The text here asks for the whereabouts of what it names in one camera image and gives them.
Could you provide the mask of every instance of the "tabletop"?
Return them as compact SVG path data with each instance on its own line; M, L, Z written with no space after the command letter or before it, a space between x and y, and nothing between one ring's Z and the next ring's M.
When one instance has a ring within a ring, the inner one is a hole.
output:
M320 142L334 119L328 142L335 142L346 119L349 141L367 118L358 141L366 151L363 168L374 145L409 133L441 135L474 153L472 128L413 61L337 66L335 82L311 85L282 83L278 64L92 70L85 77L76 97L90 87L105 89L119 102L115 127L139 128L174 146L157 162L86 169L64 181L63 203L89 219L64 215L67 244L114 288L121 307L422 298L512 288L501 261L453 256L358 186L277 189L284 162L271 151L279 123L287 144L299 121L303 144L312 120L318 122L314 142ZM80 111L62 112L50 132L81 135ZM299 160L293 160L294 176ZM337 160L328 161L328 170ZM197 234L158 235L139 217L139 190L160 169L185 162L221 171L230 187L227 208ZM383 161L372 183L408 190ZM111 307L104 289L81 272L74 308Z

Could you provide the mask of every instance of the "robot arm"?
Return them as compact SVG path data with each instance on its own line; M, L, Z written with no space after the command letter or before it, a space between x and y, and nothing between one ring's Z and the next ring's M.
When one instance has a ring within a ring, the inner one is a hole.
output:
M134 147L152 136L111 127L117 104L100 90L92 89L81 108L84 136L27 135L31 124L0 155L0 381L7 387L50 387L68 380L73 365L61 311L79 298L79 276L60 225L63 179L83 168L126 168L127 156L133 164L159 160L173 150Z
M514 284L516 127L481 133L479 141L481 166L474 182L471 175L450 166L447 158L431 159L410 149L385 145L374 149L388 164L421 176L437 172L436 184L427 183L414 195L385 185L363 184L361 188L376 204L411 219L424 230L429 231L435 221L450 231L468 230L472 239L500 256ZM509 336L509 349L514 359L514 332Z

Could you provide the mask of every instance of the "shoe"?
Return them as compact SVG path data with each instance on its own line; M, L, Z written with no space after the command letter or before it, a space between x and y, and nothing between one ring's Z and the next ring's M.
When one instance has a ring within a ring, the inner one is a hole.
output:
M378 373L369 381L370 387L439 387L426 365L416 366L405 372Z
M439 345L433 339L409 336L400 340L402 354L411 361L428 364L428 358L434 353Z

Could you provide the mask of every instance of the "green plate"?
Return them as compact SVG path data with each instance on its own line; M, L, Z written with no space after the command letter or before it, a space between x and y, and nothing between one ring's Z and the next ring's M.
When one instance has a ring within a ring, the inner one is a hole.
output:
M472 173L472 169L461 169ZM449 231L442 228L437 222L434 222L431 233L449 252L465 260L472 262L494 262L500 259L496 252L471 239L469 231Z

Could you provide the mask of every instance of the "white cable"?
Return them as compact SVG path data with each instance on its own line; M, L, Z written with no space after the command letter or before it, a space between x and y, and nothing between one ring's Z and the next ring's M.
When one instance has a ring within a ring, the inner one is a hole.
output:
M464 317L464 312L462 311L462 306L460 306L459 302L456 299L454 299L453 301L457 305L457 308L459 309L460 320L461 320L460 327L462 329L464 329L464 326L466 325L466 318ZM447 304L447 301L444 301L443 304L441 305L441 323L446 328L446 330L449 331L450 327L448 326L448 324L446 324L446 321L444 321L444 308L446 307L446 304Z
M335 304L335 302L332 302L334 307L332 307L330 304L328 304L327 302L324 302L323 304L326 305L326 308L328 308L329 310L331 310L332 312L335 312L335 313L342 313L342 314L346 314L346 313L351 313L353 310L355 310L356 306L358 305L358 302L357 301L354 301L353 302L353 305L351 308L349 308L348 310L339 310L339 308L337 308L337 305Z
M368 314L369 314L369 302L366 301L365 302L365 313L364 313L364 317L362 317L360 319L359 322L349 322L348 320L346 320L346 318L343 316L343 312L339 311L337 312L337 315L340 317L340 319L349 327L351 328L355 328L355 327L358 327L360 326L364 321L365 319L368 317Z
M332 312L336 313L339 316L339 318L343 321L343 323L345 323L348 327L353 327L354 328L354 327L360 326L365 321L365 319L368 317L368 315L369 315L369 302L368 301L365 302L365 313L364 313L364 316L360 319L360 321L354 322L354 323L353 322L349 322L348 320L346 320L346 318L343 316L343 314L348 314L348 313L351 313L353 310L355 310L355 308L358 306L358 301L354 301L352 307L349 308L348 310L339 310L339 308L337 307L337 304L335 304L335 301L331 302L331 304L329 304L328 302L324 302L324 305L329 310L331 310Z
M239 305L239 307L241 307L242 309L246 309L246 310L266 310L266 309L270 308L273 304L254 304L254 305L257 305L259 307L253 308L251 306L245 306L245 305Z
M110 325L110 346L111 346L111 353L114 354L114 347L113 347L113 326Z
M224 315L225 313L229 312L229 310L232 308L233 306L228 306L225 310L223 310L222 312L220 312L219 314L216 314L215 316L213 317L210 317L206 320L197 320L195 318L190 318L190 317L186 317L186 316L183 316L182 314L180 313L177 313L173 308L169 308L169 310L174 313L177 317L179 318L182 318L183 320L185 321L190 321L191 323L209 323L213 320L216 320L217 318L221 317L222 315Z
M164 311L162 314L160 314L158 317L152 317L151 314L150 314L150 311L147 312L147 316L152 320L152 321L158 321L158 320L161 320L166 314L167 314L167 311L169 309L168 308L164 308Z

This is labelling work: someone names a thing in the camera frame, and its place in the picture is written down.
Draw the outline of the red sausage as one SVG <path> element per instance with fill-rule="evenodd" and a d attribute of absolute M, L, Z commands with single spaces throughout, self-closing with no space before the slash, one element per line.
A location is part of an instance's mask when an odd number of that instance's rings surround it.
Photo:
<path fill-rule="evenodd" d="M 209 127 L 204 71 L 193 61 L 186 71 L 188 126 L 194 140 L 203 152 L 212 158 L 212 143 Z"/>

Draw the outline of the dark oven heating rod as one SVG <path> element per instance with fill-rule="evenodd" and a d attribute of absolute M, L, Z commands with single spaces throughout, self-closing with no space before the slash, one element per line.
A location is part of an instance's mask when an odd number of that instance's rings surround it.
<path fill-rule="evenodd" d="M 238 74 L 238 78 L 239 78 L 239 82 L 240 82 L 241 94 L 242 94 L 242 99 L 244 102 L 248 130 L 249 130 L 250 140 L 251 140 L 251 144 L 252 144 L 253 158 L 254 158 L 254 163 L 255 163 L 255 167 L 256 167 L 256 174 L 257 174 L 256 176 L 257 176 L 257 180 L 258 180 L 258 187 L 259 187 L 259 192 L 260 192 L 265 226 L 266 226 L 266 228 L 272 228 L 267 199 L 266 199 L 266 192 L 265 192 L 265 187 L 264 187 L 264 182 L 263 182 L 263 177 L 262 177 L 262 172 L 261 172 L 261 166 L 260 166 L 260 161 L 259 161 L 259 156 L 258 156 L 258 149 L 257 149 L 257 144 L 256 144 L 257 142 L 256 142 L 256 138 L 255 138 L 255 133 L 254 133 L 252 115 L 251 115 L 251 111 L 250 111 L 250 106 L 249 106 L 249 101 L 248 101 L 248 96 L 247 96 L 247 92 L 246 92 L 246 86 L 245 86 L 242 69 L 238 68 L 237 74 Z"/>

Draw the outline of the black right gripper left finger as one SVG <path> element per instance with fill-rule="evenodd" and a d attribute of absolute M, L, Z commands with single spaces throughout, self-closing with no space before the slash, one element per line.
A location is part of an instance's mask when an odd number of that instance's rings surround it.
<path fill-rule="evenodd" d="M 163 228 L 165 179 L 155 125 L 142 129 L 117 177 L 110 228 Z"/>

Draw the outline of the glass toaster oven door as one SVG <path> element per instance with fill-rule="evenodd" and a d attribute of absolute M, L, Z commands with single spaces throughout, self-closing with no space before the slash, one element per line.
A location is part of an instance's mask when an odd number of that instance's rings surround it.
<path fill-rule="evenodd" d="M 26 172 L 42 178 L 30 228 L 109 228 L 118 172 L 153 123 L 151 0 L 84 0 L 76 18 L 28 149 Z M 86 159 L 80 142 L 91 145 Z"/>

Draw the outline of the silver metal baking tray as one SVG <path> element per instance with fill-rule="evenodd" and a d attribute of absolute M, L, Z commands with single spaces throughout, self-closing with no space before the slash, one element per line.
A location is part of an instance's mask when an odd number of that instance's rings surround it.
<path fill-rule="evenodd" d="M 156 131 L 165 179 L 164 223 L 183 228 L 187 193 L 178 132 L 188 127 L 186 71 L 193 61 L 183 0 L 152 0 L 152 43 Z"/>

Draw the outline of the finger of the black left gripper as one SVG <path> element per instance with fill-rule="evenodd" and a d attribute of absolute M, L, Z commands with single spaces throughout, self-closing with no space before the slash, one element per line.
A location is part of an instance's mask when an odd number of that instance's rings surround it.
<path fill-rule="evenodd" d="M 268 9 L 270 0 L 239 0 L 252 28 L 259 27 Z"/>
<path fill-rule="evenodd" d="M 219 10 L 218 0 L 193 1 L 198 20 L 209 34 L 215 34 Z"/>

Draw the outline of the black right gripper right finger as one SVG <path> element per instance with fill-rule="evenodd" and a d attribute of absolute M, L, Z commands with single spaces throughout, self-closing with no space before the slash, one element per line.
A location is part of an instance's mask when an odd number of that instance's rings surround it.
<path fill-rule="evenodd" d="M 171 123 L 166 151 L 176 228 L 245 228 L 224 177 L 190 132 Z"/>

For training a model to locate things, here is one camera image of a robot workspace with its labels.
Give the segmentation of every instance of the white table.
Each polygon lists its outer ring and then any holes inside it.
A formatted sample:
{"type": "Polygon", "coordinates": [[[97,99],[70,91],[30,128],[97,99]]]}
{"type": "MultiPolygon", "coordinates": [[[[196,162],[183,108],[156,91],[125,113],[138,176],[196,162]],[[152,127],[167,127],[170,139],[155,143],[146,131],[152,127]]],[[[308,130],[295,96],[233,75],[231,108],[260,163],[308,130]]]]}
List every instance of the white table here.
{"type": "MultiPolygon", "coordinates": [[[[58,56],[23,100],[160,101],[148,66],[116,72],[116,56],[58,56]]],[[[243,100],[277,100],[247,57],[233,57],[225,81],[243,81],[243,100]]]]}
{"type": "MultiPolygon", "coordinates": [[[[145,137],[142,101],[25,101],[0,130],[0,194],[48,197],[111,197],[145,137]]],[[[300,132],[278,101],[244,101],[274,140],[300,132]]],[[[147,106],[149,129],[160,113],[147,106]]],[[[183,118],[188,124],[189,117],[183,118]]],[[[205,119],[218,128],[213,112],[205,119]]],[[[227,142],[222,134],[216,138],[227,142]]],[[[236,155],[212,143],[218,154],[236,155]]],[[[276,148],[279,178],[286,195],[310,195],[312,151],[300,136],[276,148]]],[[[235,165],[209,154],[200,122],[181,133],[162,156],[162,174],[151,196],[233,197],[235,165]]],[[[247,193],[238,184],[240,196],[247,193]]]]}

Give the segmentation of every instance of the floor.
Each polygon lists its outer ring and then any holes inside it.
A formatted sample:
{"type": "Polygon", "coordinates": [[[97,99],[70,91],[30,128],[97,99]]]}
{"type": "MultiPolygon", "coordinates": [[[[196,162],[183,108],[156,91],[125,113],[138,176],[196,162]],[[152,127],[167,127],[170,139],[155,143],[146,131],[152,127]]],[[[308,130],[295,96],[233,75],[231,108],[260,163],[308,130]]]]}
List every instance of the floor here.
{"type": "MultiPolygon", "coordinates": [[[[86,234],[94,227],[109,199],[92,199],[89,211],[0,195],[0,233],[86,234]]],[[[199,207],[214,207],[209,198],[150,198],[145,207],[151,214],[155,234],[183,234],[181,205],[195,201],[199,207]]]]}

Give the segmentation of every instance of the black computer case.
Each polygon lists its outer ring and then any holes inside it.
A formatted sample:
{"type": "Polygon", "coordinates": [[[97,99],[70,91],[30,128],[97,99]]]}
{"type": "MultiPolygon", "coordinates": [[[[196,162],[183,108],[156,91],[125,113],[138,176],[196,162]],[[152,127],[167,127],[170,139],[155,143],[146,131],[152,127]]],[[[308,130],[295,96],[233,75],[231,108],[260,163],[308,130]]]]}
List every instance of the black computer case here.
--------------------------------
Within the entries above, count the lines that include "gripper". The answer is that number alone.

# Exercise output
3